Repeat the data exactly as given below, dropping every picture.

§ **Data excerpt**:
━━━━━━━━━━━━━━━━━━━━━━━━━━━━━━
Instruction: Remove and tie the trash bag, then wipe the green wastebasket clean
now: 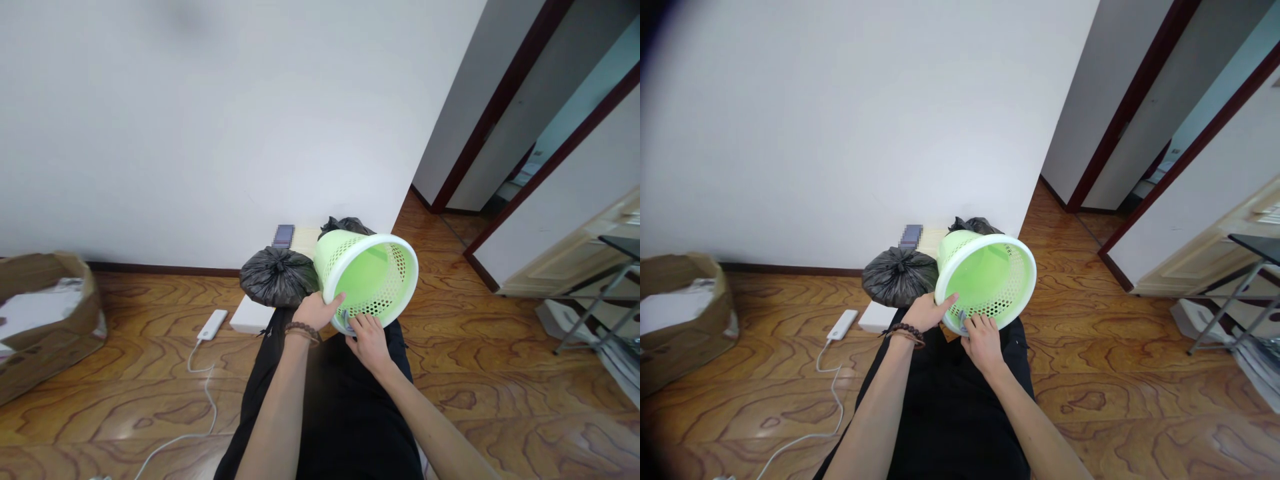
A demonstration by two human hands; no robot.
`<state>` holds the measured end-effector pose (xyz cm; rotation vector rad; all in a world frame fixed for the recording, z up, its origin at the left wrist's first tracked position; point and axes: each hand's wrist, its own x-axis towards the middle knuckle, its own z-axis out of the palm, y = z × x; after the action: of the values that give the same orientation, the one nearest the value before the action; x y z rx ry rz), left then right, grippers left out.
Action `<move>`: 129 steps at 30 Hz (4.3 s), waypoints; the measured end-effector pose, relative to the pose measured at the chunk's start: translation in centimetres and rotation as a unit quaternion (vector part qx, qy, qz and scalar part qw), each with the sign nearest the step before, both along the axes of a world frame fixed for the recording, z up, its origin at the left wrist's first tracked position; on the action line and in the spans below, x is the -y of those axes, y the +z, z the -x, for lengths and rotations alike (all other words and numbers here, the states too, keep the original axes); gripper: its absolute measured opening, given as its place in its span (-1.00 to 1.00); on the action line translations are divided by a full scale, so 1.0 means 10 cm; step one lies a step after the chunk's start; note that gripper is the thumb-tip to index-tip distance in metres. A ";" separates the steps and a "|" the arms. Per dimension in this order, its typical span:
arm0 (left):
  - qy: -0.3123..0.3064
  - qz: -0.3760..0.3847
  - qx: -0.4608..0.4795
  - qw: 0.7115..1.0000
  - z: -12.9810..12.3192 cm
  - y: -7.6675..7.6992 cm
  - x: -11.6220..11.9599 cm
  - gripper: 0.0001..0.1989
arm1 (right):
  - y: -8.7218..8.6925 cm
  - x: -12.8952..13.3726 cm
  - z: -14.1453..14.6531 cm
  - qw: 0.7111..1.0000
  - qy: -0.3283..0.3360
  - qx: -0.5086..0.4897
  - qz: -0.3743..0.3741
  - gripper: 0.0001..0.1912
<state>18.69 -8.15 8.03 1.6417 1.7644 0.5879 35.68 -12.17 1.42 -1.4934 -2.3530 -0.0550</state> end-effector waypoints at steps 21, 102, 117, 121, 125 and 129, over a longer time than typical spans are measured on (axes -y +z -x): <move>0.064 0.028 0.056 0.996 0.14 -0.08 -0.06 -0.71 | -0.12 -0.12 -0.48 0.997 -0.066 0.037 0.012 -0.64; 0.229 0.035 0.366 0.901 0.08 -0.46 -0.10 -0.78 | 0.19 -0.07 0.43 0.948 -0.212 -0.212 0.106 -0.71; 0.203 0.031 0.320 0.925 0.09 -0.53 -0.10 -0.76 | 0.09 -0.08 0.31 0.937 -0.242 -0.212 0.133 -0.71; 0.213 0.034 0.336 0.917 0.08 -0.52 -0.09 -0.75 | 0.10 -0.07 0.18 0.922 -0.296 -0.205 0.140 -0.71; 0.205 0.030 0.328 0.922 0.08 -0.51 -0.09 -0.78 | 0.06 -0.05 0.39 0.939 -0.218 -0.224 0.145 -0.71; 0.216 0.039 0.340 0.915 0.10 -0.50 -0.09 -0.77 | 0.10 -0.08 0.40 0.942 -0.192 -0.227 0.153 -0.72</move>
<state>17.68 -7.27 3.08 0.8178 1.5689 1.1151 31.67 -11.37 2.38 -1.8531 -1.7370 0.5247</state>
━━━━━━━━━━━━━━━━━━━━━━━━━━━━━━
§ **Output of the task**:
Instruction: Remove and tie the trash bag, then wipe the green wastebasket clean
now: 
A demonstration by two human hands; no robot.
`<state>` holds the measured end-effector pose (xyz cm; rotation vector rad; all in a world frame fixed for the recording, z up, its origin at the left wrist's first tracked position; point and axes: each hand's wrist, its own x-axis towards the middle knuckle, its own z-axis out of the palm, y = z × x; after the action: of the values that give the same orientation, the one nearest the value before the action; x y z rx ry rz), left then right, grippers left out.
Action `<move>`: 129 steps at 30 Hz (4.3 s), waypoints; the measured end-effector pose, relative to the pose measured at the chunk's start: translation in centimetres and rotation as a unit quaternion (vector part qx, qy, qz and scalar part qw), each with the sign nearest the step before, both along the axes of a world frame fixed for the recording, z up, its origin at the left wrist's first tracked position; on the action line and in the spans below, x is the -y of those axes, y the +z, z the -x, for lengths and rotations alike (all other words and numbers here, the states too, keep the original axes); gripper: its absolute measured opening, given as its place in its span (-1.00 to 1.00); on the action line translations are divided by a full scale, so 1.0 means 10 cm; step one lies a step after the chunk's start; note that gripper is the thumb-tip to index-tip distance in metres. A ";" separates the steps and a "|" the arms. Per dimension in this order, its typical span:
arm0 (left):
  - qy: -0.3123..0.3064
  - qz: -0.3760..0.3847
  - qx: -0.4608..0.4795
  - qw: 0.7115..1.0000
  - z: -12.9810..12.3192 cm
  - y: -7.6675..7.6992 cm
  - x: -11.6220..11.9599 cm
  - gripper: 0.0001..0.1989
arm1 (right):
  - y: -8.7218..8.6925 cm
  - x: -12.8952..13.3726 cm
  - z: -14.1453..14.6531 cm
  - qw: 0.7111..1.0000
  - qy: -0.3283..0.3360
  - qx: -0.5086..0.4897
  - qz: -0.3743..0.3741
  - gripper: 0.0001..0.1912
<state>18.69 -8.15 8.03 1.6417 1.7644 0.5879 35.68 -12.17 1.42 -1.4934 -2.3530 -0.0550</state> end-effector waypoints at steps 21, 102, 117, 121, 125 and 129, over a longer time than typical spans are measured on (axes -y +z -x): <move>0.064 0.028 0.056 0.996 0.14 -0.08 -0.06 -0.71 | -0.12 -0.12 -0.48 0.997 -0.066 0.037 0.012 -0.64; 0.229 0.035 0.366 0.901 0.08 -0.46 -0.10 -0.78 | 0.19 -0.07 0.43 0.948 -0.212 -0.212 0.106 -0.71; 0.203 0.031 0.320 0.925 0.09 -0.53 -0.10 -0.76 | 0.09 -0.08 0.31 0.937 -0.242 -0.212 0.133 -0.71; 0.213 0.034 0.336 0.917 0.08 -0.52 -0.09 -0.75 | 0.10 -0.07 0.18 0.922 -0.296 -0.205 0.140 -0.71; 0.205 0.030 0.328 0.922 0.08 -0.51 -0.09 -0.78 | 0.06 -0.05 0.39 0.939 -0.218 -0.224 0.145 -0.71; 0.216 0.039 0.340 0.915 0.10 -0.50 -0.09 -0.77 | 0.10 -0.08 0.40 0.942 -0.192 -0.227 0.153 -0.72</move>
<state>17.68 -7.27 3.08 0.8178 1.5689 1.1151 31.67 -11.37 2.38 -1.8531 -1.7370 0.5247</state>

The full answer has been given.